Eureka - black on top but tan underneath! Dig me: a very stable geological genius. Back at the RV, Google explained that, in fact, these obsidian rocks were formed from lava flows 25 million years ago. #mansplaining #unstabledunce


Wandering about the canyon wondering about rocks, I considered the impact of time and age. The Glenn Frey lyric popped into my head: something about lines on a mirror, lines on a face. As I looked up at the lines streaking across those rock faces, I imagined them mirroring the lines on my own face, weathered & worn by time.


Periods of upheaval, high pressure, storms.

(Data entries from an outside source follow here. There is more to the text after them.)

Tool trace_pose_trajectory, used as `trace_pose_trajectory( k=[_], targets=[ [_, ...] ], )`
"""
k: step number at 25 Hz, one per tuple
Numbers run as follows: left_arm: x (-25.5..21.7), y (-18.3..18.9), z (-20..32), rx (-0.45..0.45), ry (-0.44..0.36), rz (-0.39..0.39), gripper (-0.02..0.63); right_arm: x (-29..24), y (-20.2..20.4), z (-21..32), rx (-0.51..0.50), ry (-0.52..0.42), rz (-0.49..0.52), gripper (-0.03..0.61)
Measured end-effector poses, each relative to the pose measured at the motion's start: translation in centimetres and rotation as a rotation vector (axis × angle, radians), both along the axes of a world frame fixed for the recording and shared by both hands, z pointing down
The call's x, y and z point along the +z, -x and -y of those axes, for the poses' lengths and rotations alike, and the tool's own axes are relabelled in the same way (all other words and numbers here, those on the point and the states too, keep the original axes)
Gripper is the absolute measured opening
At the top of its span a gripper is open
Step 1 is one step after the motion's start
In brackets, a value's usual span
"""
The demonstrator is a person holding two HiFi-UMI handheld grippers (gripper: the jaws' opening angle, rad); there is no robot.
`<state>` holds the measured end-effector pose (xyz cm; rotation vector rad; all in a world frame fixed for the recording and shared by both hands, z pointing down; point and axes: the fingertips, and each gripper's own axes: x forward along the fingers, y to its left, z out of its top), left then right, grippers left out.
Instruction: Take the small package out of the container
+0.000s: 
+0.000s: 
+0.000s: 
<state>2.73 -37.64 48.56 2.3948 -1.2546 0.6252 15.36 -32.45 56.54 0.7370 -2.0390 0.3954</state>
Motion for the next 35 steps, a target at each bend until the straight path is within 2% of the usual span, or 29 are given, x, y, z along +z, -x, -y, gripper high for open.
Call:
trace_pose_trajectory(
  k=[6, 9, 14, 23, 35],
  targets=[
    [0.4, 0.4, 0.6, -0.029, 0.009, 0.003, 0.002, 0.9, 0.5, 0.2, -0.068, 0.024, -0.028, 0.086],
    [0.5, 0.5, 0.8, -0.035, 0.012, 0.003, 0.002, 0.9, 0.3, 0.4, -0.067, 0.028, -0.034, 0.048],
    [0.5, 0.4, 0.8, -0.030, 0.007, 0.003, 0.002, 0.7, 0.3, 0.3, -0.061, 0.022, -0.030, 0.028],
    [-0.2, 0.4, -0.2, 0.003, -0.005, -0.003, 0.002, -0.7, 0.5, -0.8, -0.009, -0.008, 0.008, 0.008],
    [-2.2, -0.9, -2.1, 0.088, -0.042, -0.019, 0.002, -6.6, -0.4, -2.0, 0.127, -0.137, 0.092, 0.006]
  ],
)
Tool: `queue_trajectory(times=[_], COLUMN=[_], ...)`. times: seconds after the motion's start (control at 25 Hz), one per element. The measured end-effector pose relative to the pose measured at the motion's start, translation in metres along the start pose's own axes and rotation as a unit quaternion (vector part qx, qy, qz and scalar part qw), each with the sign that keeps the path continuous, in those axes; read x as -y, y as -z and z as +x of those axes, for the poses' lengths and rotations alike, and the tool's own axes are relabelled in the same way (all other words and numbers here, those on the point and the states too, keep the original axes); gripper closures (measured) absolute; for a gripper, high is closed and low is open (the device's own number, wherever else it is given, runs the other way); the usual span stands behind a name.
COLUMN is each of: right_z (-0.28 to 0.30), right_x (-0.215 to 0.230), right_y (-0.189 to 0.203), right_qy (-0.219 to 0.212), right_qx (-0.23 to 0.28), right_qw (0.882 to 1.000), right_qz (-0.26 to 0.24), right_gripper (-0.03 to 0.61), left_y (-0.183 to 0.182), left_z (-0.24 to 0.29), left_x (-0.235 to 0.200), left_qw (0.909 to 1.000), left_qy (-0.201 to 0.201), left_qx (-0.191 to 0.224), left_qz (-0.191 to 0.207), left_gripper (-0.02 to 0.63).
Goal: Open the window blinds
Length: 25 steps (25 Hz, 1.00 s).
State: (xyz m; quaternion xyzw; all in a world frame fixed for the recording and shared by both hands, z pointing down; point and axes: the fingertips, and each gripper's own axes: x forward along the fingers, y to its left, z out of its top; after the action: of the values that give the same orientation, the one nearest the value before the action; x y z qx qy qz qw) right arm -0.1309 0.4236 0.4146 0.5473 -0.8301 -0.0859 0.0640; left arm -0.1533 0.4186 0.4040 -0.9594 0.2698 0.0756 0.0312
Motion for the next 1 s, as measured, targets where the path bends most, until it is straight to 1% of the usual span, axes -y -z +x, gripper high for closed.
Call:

Eras of loneliness, heartache, rage, fear, self-destruction.

Epochs of loveliness, healing, hope.

And joy. Immense joy.


More often than not these days, I wish I had the good skin and wrinkle-free-ness of that handsome bastard, Matthew McConaughey. (I'm convinced we’d bond over a few beers, musing about wanderlust and fatherhood.) Like a rock, my lines also have a story to tell. Maybe I’ll last 25 million years, too – destined to become a tiny speck of sand in the path's sediment that used to be the face of a rock so long ago.


Along the trail, we encountered many hikers in their seventies and beyond. Hopefully, I’ll also continue walking for another 25 years. Ashes to ashes, dust to dust and all that, but I have miles to go before I sleep. And miles to go before I sleep.